ARSC T3E Users' Newsletter 132, December 5, 1997
Guy's "T3E Tools" class On mbone - Next Wednesday
Final reminder: ARSC is broadcasting the lecture portion of its T3E Tools class on the mbone. This will occur next Wednesday, December 10th, beginning at 9am Alaska Standard Time and ending at about noon. (9am AST == 10am Pacific Standard Time.) Guy will discuss and demonstrate Totalview, PAT, Apprentice, and VAMPIR on the T3E.
We welcome virtual attendees: For details, look on the mbone for the announcement, "ARSC - T3E Tools Lecture," or on the web for:
http://www.arsc.edu/user/classes/ClassT3ETools.html
--or--
/arsc/support/news/t3enews/t3enews129/index.xml
Note for local attendees: the lecture has been moved from the ARSC facility to the media lab in Rasmussen Library, 3rd floor.
Preprocessing--cpp Style
Some users have reported problems using the C compiler to preprocess Fortran codes under PE3.0.
The PE3.0 distribution notes (see "news CC30.news") state:
3) The cc 6.0 driver will now enforce what has been documented for
some time. Namely, that users who wish to use the "cc" command
to preprocess files that have suffixes that are not recognized as
C or C++ will be passed to the loader and not preprocessed.
Users who wish to preprocess these files should use the "cpp"
command.
Thus, you should invoke the preprocessor, "cpp," directly, but note that the command line options will be slightly different compared to accessing cpp via cc. This makes sense, as the options under cc had to tell the compiler to pass the code through.
As an example, this PE2.0 style command,
cc -E -Wp,"-N" -D CHANGE=4 ./code.F > code.f
in PE3.0 becomes,
cpp -E -N -D CHANGE=4 ./code.F > code.f
(The cpp options: "-E" inserts "#line" directives; "-N" disables insertion of spaces; -D defines a macro.)
Fortran users might prefer to preprocess files using CRI's f90 compiler directly. This example would be equivalent to the above:
f90 -eP -F -D CHANGE=4 ./code.F mv code.i code.f
This would both preprocess and compile:
f90 -F -D CHANGE=4 ./code.F
(The f90 options: "-F" expands macros anywhere in the code; -D defines a macro; "-eP" enables the preprocessor without doing any subsequent compilation.)
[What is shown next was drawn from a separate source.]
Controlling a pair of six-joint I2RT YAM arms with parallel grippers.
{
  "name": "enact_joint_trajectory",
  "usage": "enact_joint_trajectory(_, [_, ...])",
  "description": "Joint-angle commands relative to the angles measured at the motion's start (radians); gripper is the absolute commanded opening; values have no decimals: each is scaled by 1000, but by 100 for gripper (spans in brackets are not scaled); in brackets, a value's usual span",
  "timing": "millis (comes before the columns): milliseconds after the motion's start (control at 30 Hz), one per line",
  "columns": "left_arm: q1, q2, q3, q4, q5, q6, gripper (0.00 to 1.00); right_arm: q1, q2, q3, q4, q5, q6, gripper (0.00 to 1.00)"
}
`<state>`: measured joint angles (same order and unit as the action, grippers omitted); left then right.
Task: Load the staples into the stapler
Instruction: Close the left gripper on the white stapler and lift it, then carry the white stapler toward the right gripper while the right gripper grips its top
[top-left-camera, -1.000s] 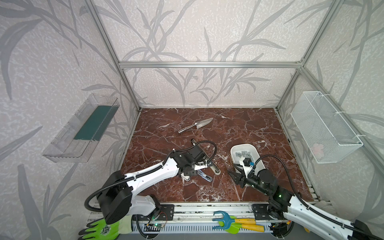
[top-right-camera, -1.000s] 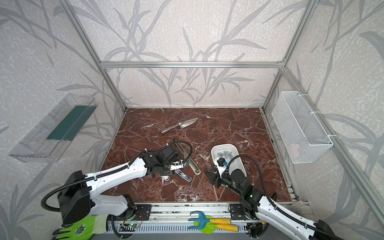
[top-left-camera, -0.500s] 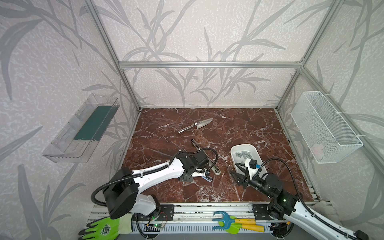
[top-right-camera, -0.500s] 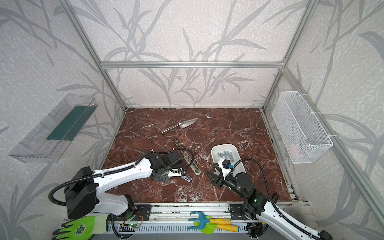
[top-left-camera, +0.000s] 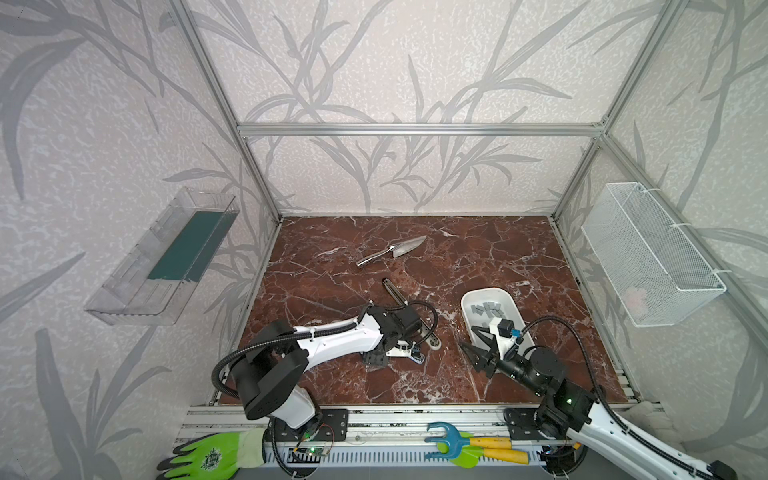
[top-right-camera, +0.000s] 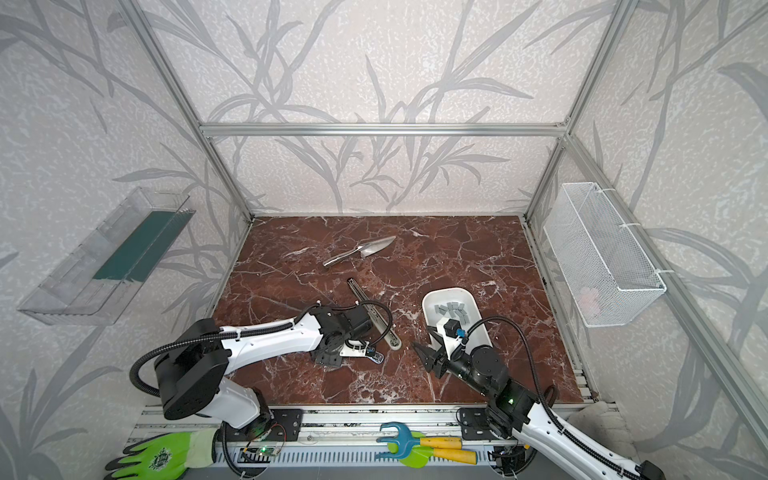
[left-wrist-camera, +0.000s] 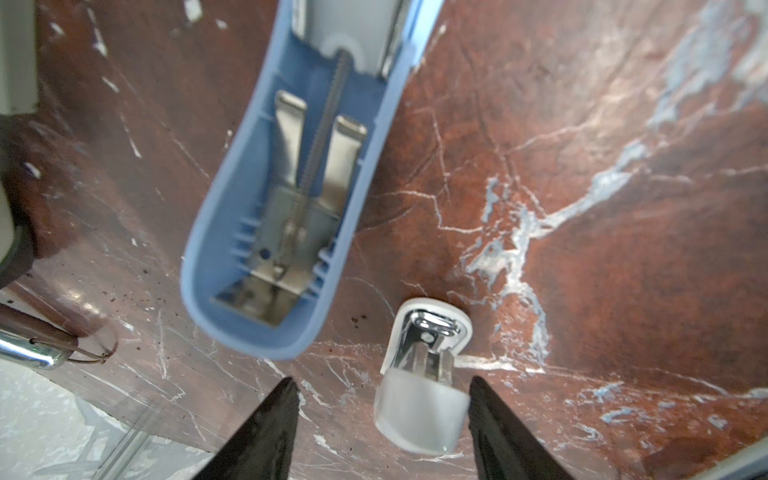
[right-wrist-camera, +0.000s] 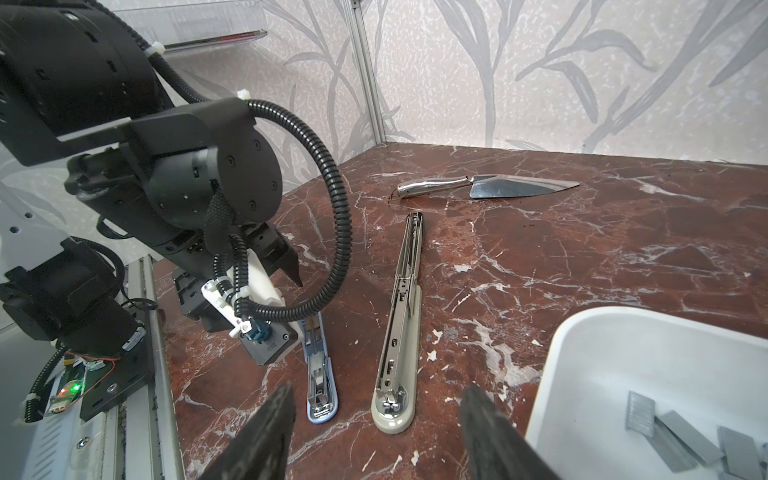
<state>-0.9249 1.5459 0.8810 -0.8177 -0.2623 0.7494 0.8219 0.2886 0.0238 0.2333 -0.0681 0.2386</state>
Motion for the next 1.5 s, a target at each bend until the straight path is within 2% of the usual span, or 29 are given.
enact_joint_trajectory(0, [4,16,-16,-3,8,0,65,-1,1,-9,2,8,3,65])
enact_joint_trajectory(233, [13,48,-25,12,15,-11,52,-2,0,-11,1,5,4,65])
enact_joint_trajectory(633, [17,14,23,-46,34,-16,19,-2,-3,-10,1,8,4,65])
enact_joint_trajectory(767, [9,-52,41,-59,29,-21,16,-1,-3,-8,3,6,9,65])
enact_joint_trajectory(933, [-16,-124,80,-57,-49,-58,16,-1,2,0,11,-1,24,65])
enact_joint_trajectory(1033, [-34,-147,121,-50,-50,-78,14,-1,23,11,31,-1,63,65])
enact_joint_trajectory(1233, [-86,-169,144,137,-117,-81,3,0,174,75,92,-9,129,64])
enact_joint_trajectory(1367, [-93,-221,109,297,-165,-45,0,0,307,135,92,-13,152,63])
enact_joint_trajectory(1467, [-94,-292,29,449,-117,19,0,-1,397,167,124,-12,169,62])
As a reminder, f90 invokes the preprocessor on files with the extensions .F or .F90, but not on those with the .f or .f90 extensions (unless you specify, "-eZ").
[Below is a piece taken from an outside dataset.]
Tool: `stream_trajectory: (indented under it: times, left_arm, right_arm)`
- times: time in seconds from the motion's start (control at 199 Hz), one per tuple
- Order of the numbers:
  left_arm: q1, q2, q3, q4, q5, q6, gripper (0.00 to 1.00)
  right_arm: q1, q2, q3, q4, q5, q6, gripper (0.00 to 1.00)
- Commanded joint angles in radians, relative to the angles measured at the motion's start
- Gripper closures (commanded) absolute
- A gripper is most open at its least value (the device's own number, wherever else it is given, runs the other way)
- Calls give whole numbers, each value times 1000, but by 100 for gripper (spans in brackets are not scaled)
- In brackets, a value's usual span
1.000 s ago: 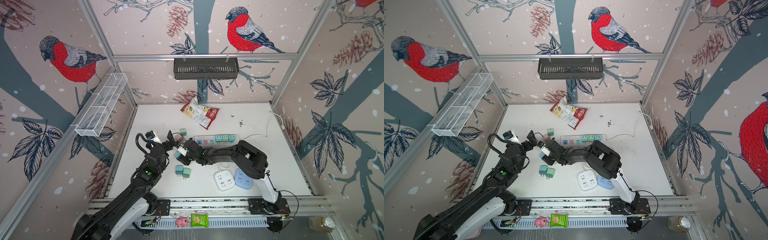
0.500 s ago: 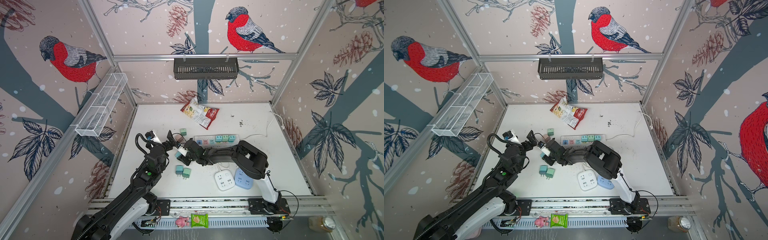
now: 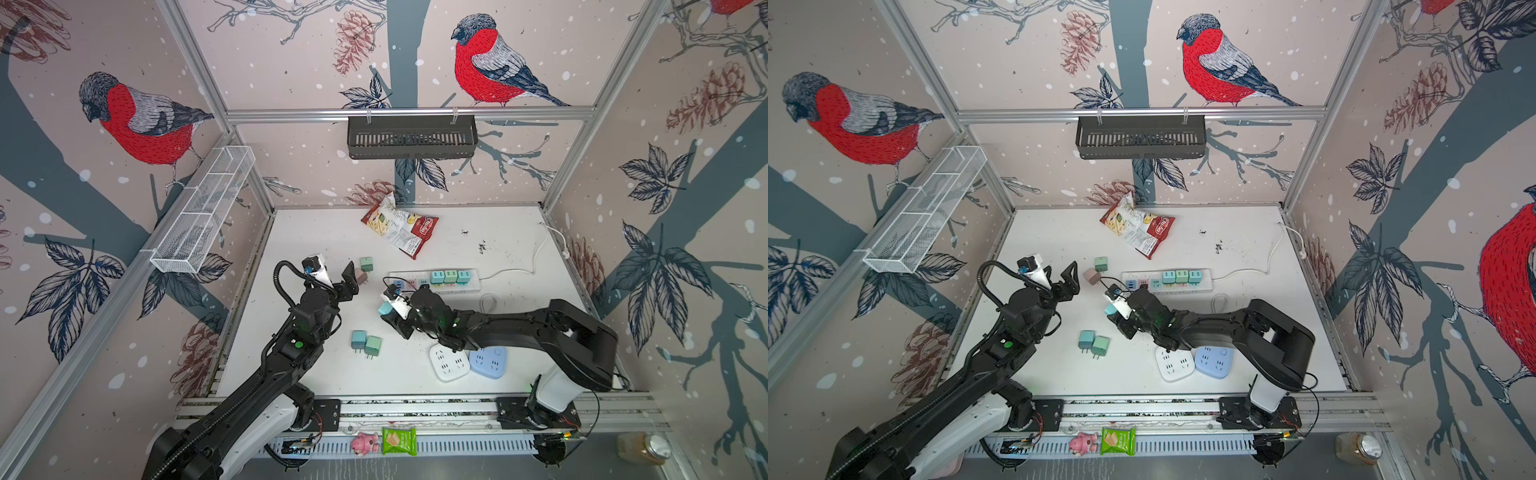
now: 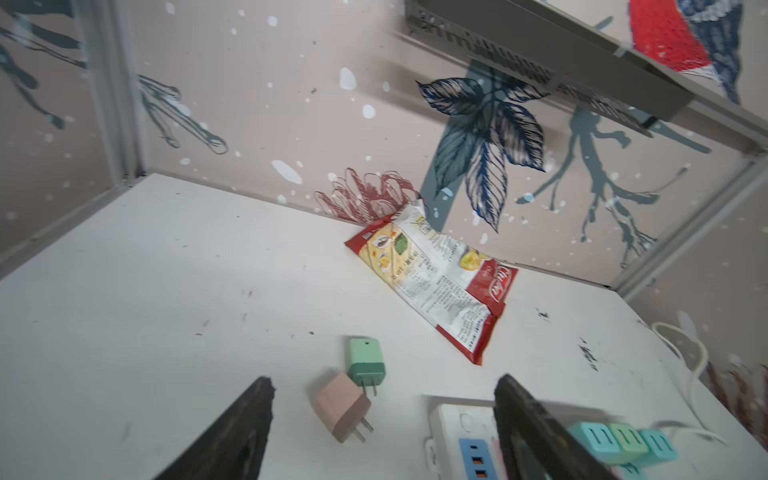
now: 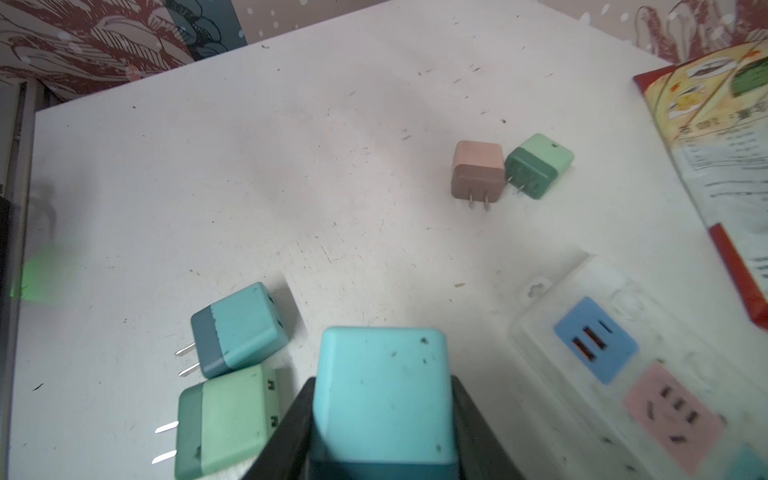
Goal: Insert the plug
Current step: 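Lift the teal adapter with the right gripper toward the left gripper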
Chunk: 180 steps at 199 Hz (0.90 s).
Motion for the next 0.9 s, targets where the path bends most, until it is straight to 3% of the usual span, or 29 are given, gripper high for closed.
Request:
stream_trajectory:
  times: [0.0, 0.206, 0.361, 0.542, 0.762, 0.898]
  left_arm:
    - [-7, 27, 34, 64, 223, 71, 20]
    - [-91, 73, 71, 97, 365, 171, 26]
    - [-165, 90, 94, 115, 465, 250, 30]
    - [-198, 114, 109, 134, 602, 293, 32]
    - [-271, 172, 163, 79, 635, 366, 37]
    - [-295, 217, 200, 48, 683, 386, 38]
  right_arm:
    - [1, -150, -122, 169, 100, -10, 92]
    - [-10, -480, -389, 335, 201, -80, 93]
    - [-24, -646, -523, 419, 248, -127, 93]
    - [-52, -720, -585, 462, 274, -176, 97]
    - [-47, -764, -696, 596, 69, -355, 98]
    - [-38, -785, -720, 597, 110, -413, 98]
How f90 Handles Function Declaration Errors
A Fortran coding error, incorrect declaration of function return types, can cause programs to crash or worse, give false results under PE3.0 f90.
The subtle version of the problem is an error of omission. It occurs when a program allows implied typing (i.e., does not contain the HIGHLY RECOMMENDED implicit none statement) and fails to declare the type of a function which, by implied typing, is expected to return a value of a different type. The not-so-subtle version occurs if the programmer explicitly declares the wrong type.
For clarity, here's a blatant example:
yukon$ cat bad.f
cccccccccccccccccccccccccccccccccccccccccccccccccc
program bad
print*, xgetnum () ! Program expects a real by implied typing.
end
ccc
integer function xgetnum() ! xgetnum actually returns integer.
xgetnum = 7
return
end
cccccccccccccccccccccccccccccccccccccccccccccccccc
yukon$ f90 bad.f # compiles without error
yukon$ ./a.out # runs without crashing
5.63415508906672332E-241
And here is a different result:
yukon$ cat bad.f
cccccccccccccccccccccccccccccccccccccccccccccccccc
program junk
i = xgetnum ()
print*, i
end
ccc
integer function xgetnum()
xgetnum = 7
return
end
cccccccccccccccccccccccccccccccccccccccccccccccccc
yukon$ f90 bad.f # compiles without error
yukon$ ./a.out # crashes
SIGNAL: Floating point exception (invalid floating point operation)
Beginning of Traceback (PE 0):
Interrupt at address 0x800001258 in routine 'JUNK'.
Called from line 449 (address 0x800000b58) in routine '$START$'.
End of Traceback.
Floating exception(coredump)
In the next example the problem is with the implied type of a Cray function. Note that the name of the function "cri2ieg" begins with a "c" which implies that it returns a real value. In reality, it returns an integer.
The series of re-compiles and runs following the listing show the effect of the three #ifdefs. The most dangerous combination is the last, in which the function returns an erroneous value and the program doesn't crash.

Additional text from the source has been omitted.